Doze integrantes da CPMI do Golpe protocolaram uma notícia-crime no Ministério Público Federal contra o coronel do Exército Jean Lawand Júnior por falso testemunho em seu depoimento à comissão na última semana.
O nome de Lawand ganhou notoriedade após a divulgação de suas mensagens de caráter golpista trocadas em 2022 com o tenente-coronel Mauro Cid, ex-ajudante de ordens de Jair Bolsonaro, então presidente.
“CID, pelo amor de Deus, o homem [Bolsonaro] tem que dar a ordem”, pediu Lawand em 10 de dezembro.
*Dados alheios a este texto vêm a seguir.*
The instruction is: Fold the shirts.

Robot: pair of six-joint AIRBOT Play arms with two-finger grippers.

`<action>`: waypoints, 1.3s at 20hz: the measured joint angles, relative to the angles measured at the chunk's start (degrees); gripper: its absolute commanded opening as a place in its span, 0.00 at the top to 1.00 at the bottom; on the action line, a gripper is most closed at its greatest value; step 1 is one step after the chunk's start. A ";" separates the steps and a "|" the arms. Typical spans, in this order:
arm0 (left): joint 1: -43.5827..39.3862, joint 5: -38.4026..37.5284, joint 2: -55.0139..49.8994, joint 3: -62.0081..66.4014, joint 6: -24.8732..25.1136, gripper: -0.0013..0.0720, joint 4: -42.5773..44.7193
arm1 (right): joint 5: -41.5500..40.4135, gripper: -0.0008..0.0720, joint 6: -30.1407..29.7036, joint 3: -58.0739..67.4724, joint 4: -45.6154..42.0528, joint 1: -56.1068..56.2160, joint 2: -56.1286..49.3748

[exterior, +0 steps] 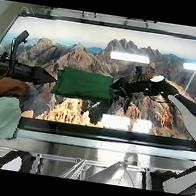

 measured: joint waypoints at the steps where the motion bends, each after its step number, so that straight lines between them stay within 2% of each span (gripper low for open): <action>1: 0.00 -0.02 0.02 -0.04 0.20 0.96 0.02 | -0.07 0.23 0.42 0.94 -0.02 0.96 -0.70; 4: 0.00 0.26 0.02 -0.09 0.79 0.96 0.02 | 0.13 0.23 1.55 4.70 0.07 4.04 -3.15; 5: 0.00 0.39 0.00 -0.09 1.01 0.96 0.00 | 0.57 0.27 1.73 5.99 0.72 5.01 -4.00; 6: 0.00 0.37 0.02 -0.11 1.03 0.96 0.00 | 0.96 0.51 1.75 6.88 1.29 5.75 -4.63; 8: 0.00 0.37 0.02 -0.11 1.22 0.96 0.00 | 1.64 0.90 0.94 8.20 2.95 6.93 -5.66; 9: 0.00 0.35 0.00 -0.11 1.25 0.96 0.00 | 2.38 0.97 -0.39 8.70 5.42 7.19 -5.62; 14: 0.00 -0.76 0.02 -0.11 1.40 0.96 0.02 | 5.11 0.97 -3.91 9.68 11.82 6.84 -1.75; 18: 0.00 -1.95 0.02 -0.11 1.40 0.96 0.00 | 8.20 0.97 -1.18 9.84 7.39 0.96 8.17; 21: -0.04 -2.82 0.02 -0.11 1.40 0.96 0.02 | 10.40 0.97 3.91 9.84 0.33 -8.55 18.14; 26: -0.13 -3.34 0.02 -0.11 1.38 0.96 0.02 | 15.93 0.97 11.67 12.09 -6.58 -34.62 29.05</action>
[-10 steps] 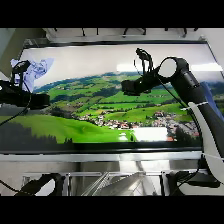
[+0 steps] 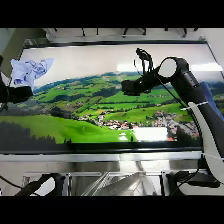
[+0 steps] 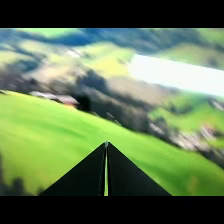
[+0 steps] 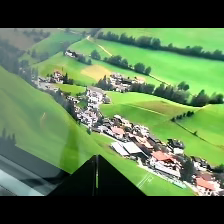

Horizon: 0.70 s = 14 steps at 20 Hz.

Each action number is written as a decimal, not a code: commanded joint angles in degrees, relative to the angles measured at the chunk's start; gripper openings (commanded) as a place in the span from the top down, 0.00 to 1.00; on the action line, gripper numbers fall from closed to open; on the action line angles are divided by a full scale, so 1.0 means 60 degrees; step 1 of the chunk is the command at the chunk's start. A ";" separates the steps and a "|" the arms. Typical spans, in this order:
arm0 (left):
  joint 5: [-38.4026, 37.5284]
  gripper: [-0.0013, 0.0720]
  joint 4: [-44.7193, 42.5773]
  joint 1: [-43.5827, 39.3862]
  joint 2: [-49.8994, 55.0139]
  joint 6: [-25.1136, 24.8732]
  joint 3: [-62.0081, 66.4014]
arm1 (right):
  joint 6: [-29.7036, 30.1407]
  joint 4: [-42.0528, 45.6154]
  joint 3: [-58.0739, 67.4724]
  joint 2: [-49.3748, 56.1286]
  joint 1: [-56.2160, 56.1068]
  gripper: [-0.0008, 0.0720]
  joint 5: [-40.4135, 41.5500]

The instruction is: Fold the shirts.

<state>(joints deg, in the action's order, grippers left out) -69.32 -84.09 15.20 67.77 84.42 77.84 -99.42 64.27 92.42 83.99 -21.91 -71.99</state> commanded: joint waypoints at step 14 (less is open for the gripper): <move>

O mesmo pedido já havia sido feito pelo militar, em áudio, nove dias antes. Naquela ocasião, Cid respondeu que o então presidente não “daria a ordem” por não confiar no ACE, uma alusão ao Alto Comando do Exército.
Na CPMI, Lawand não negou a troca de mensagens, mas disse que não teria pedido um golpe de Estado ou incentivado a desobediência entre os militares.
O pedido de investigação é assinado pelos deputados Pastor Henrique Vieira (PSOL-RJ), Erika Hilton (PSOL-SP), Jandira Feghali (PCdoB-RJ), Duarte Júnior (PSB-MA), Rogerio Correia (PT-MG), Duda Salabert (PDT-MG), Rubens Pereira Junior (PT-MA) e Adriana Accorsi (PT-GO), além dos senadores Fabiano Contarato (PT-ES), Jorge Kajuru (PSB-GO), Rogerio Carvalho (PT-SE) e Soraya Thronicke (União-MS).